4.Donald Trump Claimed During the Campaign That Hillary Clinton Gave 20 Percent of America’s Uranium to Russia
During the 2016 presidential campaign, Trump lodged the uranium accusation during a campaign rally.
According to Politifact, Trump said that Hillary Clinton “gave up 20 percent of America’s uranium supply to Russia — to Russia.”
Politifact ranked the claim “mostly false” because there was no evidence of a quid pro quo. According to Politifact, “The State Department did approve the Uranium One deal, but it didn’t act unilaterally. It was one of nine U.S. government agencies, plus independent federal and state nuclear regulators, that had to sign off on the deal.”
Factcheck.org reported that Trump falsely tried to characterize the uranium deal as a pay for play scheme by Hillary Clinton.

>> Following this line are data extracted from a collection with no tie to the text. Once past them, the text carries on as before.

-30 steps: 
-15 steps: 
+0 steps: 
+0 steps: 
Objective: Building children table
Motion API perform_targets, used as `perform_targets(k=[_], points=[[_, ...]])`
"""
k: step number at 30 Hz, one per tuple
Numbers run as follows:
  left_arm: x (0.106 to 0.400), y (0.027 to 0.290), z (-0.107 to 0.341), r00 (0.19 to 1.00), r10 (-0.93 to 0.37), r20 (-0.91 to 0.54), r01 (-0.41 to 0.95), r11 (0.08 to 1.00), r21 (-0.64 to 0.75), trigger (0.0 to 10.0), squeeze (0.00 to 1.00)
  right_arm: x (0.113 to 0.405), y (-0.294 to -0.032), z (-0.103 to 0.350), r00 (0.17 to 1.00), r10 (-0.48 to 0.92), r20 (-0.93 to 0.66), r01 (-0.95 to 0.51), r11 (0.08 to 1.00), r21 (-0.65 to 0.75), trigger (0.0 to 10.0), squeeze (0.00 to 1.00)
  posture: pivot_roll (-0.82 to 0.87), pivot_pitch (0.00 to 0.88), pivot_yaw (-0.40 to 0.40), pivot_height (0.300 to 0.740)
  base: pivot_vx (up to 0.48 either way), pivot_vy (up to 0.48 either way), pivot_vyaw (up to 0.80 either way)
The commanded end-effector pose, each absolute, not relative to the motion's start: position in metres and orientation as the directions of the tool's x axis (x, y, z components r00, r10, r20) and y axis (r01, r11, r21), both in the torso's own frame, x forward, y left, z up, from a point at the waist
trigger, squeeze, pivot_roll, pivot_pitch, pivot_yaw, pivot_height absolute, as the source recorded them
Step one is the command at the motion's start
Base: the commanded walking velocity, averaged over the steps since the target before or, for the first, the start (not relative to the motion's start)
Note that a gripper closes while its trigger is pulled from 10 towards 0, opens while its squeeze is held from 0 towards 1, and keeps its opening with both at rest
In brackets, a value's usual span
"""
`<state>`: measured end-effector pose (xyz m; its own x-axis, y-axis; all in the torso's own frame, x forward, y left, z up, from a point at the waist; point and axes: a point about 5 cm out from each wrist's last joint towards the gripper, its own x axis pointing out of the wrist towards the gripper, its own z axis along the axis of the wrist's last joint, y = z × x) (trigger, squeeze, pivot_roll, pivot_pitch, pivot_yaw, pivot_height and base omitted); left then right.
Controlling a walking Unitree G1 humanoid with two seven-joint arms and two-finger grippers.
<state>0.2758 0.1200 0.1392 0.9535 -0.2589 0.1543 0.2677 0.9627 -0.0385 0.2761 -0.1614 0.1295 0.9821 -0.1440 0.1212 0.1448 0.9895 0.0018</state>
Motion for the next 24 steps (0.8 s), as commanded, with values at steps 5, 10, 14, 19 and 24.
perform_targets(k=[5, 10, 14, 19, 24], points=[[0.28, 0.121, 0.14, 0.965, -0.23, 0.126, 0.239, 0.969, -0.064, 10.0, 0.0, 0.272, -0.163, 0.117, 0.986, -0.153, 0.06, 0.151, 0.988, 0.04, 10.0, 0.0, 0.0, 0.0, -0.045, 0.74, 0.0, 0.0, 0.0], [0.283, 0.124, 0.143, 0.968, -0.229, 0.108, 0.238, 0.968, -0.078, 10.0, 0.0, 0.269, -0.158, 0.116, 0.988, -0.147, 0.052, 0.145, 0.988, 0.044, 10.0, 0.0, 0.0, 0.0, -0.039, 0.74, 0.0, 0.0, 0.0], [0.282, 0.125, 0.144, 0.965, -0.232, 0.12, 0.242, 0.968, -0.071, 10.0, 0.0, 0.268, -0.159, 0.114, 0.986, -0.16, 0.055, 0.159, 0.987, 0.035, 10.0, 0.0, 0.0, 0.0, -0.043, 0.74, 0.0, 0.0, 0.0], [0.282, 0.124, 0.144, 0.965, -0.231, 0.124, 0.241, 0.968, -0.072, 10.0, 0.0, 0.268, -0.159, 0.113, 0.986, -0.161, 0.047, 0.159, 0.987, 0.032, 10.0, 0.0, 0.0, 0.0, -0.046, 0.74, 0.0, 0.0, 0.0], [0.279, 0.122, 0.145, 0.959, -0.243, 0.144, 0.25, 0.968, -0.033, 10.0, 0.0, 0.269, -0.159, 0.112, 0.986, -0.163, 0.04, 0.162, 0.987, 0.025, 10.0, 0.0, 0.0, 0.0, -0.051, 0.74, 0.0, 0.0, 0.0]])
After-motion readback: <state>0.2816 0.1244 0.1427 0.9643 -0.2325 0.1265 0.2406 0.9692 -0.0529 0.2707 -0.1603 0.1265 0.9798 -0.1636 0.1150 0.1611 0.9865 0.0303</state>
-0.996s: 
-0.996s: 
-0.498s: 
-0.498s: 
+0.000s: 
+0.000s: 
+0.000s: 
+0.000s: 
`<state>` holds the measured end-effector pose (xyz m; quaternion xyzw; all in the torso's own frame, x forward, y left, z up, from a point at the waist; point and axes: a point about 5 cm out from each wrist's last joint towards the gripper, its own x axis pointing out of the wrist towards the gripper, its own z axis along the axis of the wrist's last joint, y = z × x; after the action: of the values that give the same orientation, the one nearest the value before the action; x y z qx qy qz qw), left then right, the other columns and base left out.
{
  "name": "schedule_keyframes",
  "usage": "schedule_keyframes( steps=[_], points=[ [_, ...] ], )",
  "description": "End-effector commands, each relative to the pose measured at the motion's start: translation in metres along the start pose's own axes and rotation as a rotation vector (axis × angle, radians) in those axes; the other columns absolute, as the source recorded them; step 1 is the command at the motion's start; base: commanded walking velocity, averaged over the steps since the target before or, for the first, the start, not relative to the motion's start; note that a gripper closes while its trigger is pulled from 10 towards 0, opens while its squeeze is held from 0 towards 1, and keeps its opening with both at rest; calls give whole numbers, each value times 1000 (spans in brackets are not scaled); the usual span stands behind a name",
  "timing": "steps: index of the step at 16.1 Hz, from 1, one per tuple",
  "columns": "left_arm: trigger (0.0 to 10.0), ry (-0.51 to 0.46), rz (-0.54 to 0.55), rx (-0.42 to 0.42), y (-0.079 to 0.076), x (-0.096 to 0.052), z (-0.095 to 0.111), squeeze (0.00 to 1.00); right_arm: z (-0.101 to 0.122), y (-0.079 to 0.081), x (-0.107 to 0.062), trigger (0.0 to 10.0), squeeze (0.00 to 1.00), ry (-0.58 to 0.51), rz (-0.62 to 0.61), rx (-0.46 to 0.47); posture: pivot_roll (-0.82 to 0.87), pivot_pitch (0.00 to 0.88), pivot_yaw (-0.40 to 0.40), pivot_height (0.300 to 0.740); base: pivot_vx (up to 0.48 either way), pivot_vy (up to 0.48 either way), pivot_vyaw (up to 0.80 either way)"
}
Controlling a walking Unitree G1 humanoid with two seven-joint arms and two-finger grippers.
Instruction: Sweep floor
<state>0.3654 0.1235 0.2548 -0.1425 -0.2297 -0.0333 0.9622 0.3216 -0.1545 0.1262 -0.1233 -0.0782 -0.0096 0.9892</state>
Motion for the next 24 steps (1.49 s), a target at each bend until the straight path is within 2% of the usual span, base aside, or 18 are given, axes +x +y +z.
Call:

“In a TV ad, Donald Trump falsely claims that Hillary Clinton ‘handed over American uranium rights to the Russians’ as part of a ‘pay-to-play’ scheme to get ‘filthy rich.’ Clinton did not have the authority to unilaterally approve that deal,” Factcheck.org reported.
The New York Times story reported that Clinton’s campaign had “emphasized that multiple United States agencies, as well as the Canadian government, had signed off on the deal and that, in general, such matters were handled at a level below the secretary.”
5. The Claim originated From a Conservative Author & Subsequent Article in the New York Times
According to Fact Check.org, the uranium deal claim derives from the book “Clinton Cash: The Untold Story of How and Why Foreign Governments and Businesses Helped Make Bill and Hillary Rich,” which was written by Peter Schweizer, “a former fellow at a conservative think tank.”
The New York Times then wrote the follow-up investigative article in 2015 headlined, “Cash Flowed to Clinton Foundation Amid Russian Uranium Deal.”
The Times found that “whether the donations played any role in the approval of the uranium deal is unknown” but said the donations and deal raised ethical challenges.